# [DESCRIPTION OF THE TASK]
Only an exact copy of the records, from the line with "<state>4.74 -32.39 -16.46" through the last line, is wanted.

STORED DATA below:

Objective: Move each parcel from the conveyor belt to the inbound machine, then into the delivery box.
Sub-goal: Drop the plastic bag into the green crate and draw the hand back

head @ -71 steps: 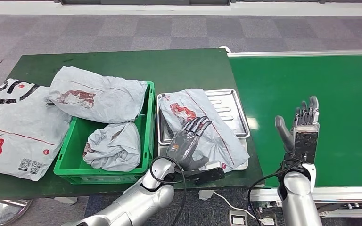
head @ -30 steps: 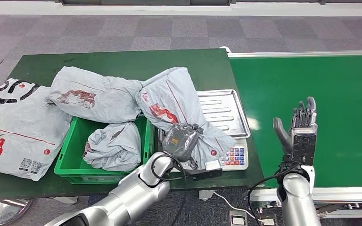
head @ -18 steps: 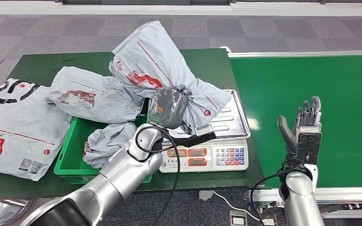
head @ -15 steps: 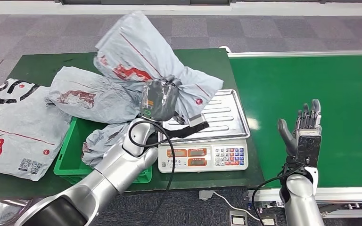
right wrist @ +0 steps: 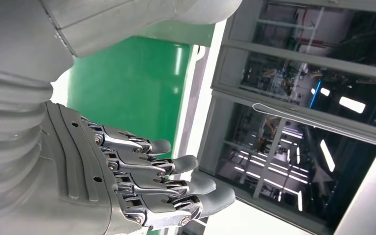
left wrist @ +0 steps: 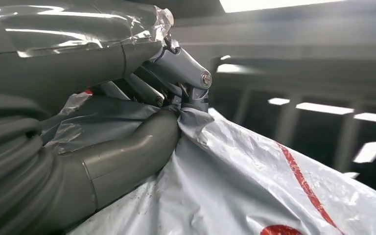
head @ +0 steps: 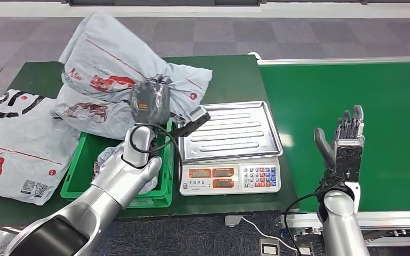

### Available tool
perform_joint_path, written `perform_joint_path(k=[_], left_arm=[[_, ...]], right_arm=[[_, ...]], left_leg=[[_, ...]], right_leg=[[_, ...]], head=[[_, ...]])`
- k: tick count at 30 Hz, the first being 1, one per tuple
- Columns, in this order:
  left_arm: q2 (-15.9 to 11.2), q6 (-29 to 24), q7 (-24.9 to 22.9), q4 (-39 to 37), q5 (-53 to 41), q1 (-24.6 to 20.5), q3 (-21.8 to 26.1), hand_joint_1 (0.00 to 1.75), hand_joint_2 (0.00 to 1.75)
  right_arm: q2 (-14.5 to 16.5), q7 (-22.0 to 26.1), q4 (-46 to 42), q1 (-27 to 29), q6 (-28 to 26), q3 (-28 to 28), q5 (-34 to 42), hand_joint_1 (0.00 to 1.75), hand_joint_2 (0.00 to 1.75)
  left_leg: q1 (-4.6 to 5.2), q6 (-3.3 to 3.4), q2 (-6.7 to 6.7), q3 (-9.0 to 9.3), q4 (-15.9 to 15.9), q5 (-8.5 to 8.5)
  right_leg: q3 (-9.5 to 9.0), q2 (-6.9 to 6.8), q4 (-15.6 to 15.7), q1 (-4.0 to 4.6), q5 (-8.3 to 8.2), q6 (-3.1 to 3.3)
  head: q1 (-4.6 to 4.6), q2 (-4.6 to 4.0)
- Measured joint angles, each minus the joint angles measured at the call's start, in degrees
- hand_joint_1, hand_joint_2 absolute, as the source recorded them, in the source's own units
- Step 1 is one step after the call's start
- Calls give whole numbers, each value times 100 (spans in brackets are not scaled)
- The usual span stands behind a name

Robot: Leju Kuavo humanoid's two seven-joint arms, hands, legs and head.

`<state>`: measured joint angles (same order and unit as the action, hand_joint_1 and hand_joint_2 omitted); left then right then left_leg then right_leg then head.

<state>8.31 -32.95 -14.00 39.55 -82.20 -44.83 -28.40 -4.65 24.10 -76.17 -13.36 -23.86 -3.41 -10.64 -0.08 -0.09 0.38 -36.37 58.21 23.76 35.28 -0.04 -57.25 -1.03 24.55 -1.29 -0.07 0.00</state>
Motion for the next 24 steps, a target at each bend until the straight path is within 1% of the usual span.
perform_joint_path(k=[5, 10, 16, 24], left_arm=[[-234, -23, -241, -99, -258, 341, 593, 175, 175], [-320, 2, -246, -98, -311, 551, 973, 175, 175], [-347, 38, -246, -97, -313, 593, 1159, 175, 175], [-357, 56, -246, -97, -313, 602, 1181, 175, 175]], right_arm=[[28, -104, 30, -12, 63, 4, -200, 0, 175], [44, -137, 30, -23, 76, 4, -243, 0, 175], [62, -143, 30, -38, 80, 4, -244, 0, 175], [76, -143, 34, -46, 80, 4, -245, 0, 175]], left_leg=[[-4, -3, 2, 0, -2, -2], [-4, -3, 4, -3, -2, 0], [-3, -1, 5, -4, -2, 1], [-3, -2, 5, -4, -2, 0]], right_leg=[[1, -4, -5, 3, 4, 5], [2, -6, -4, 2, 7, 6], [2, -7, -2, 1, 7, 5], [2, -9, -3, 2, 7, 6]], head=[[0, 0], [0, 0], [0, 0], [0, 0]])
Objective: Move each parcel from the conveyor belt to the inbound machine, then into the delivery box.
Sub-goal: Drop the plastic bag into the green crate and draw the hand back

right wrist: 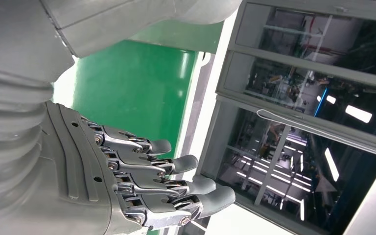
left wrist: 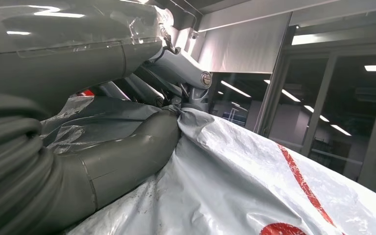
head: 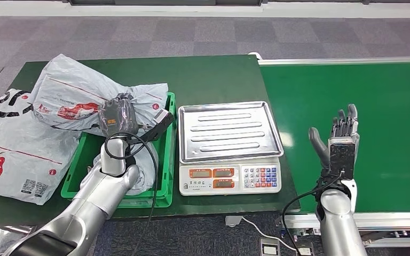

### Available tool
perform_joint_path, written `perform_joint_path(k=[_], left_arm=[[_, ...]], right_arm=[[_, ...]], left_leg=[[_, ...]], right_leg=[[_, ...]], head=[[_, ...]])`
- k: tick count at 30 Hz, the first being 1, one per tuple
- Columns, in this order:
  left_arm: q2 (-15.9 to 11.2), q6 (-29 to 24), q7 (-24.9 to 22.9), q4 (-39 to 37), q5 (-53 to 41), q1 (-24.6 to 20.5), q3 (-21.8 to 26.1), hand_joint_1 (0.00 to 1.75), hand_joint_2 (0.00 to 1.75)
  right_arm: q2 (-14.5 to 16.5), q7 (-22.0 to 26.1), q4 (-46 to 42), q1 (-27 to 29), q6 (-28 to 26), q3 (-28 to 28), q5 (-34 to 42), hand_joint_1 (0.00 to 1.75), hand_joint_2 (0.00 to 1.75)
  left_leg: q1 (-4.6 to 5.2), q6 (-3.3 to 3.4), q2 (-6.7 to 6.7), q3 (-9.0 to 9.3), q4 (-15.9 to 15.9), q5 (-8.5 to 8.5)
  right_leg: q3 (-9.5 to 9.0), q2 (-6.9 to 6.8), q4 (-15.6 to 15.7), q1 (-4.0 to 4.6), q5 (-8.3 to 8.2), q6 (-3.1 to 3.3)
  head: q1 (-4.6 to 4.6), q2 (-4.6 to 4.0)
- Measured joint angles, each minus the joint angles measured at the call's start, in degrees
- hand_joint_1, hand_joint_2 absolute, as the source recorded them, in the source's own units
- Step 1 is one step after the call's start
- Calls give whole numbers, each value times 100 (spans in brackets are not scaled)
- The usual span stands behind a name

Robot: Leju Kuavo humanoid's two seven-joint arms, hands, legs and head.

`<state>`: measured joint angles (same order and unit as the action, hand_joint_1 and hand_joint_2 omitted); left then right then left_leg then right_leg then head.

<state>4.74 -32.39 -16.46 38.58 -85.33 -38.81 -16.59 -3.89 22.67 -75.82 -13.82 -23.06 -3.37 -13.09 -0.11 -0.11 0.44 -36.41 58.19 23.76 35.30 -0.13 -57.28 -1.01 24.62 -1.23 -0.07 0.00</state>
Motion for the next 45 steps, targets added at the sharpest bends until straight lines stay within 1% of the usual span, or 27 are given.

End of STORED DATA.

# [ANSWER]
<state>4.74 -32.39 -16.46 38.58 -85.33 -38.81 -16.59 -3.89 22.67 -75.82 -13.82 -23.06 -3.37 -13.09 -0.11 -0.11 0.44 -36.41 58.19 23.76 35.30 -0.13 -57.28 -1.01 24.62 -1.23 -0.07 0.00</state>
Motion for the next 45 steps, targets added at the sharpest bends until straight lines stay within 1% of the usual span, or 27 are given.

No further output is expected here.